O’Reilly Short Cuts: Mongrel

Posted on November 27, 2006

I just bought my first O’Reilly Short Cuts on Mongrel. At Joyent I spend a lot of time working with Mongrel so I thought maybe I’d learn something new… besides, I was curious whether or not these Short Cuts were worth it.

The document is only available in PDF, weighs in at 53 pages and costs $9.99. The PDF is dense, so dense that its hard to distinguish section headings from captions. Only two pages are “wasted”, the title page and the final page with acknowledgements, everything else is pure content.

The content itself is brief and to the point. It cuts through topics one after another and moves along. The upshot is that there is no fluff. The flip side is, however, if you’ve been looking for questions to your general Mongrel questions like “Should I run 2 Mongrels or 20?” you won’t find your answers here. You get the how but not the why. And frankly, this is probly what a lot of readers want. If your currently playing with Ruby on Rails but can’t wrap your brain around how to start using Mongrel or how to start making sense of Mongrel Cluster then this is a great starting place for you. Several load balancing techniques are covered including how to setup and use TCP balancers like Pen and Balance, HTTP balancers like Pound, Web Servers like Apache 1.3, Apache 2.2, Litespeed, and Lighttpd, and even a word about hardware load balancers (none mentioned by name). Both Windows and UNIX use are included with several scripts included such as startup scripts for Windows, Mac OS X, and Linux/UNIX.

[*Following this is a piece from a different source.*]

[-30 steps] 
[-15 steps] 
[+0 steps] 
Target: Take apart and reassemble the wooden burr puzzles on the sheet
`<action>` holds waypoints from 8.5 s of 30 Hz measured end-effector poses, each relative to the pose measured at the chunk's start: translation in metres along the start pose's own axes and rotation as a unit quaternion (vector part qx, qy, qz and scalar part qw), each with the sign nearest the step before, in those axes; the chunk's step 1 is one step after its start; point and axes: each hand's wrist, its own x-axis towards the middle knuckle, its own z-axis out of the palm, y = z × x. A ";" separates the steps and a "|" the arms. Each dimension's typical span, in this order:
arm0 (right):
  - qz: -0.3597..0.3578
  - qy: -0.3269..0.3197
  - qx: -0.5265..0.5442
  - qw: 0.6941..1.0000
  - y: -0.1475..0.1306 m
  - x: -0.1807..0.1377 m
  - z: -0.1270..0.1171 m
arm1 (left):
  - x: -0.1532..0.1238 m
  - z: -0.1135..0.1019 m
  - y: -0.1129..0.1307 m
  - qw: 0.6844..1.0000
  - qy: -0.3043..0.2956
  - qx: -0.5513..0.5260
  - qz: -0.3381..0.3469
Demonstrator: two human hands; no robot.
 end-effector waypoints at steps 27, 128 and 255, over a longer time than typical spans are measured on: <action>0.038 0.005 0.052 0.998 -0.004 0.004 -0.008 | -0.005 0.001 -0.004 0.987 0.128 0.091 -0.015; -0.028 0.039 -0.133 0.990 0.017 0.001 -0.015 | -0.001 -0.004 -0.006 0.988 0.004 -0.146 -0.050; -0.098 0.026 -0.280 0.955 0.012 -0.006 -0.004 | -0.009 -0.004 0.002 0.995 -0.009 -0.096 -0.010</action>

All in all, a really great little paper. I wish there was a bit more general detail provided such as “Why do I really need 20 Mongrels?” and “If FastCGI is old and crufty why hasn’t any bothered to pick up development again?” but these are topics that just spawn other questions and discussion and ultimately become a book.

Which brings me to an important point. While dozens of Ruby and Rails books are being churned out every month, I’ve not yet seen one that addresses Mongrel, which is, from my vantage point, the most popular Rails deployment server that there is. We’ve got (not telling) customers at Joyent running Rails and only a small handful are using Lighttpd FastCGI or other options. This paper really helps fill in that gap so that when you buy your new shiny Rails book you can grab this paper and just cram it into the book.

All that said, I’ll come back to the price of these Short Cuts from O’Reilly. In no way is this a reflection on the author of this paper, but in general I think $9.99 is too much for these. $5 seems to me a much better price. I saw some other Short Cuts that caught my eye, namely Getting Started with Hibernate 3, but I think I’ll save the $10 and just use the online manuals available and search Google for the rest.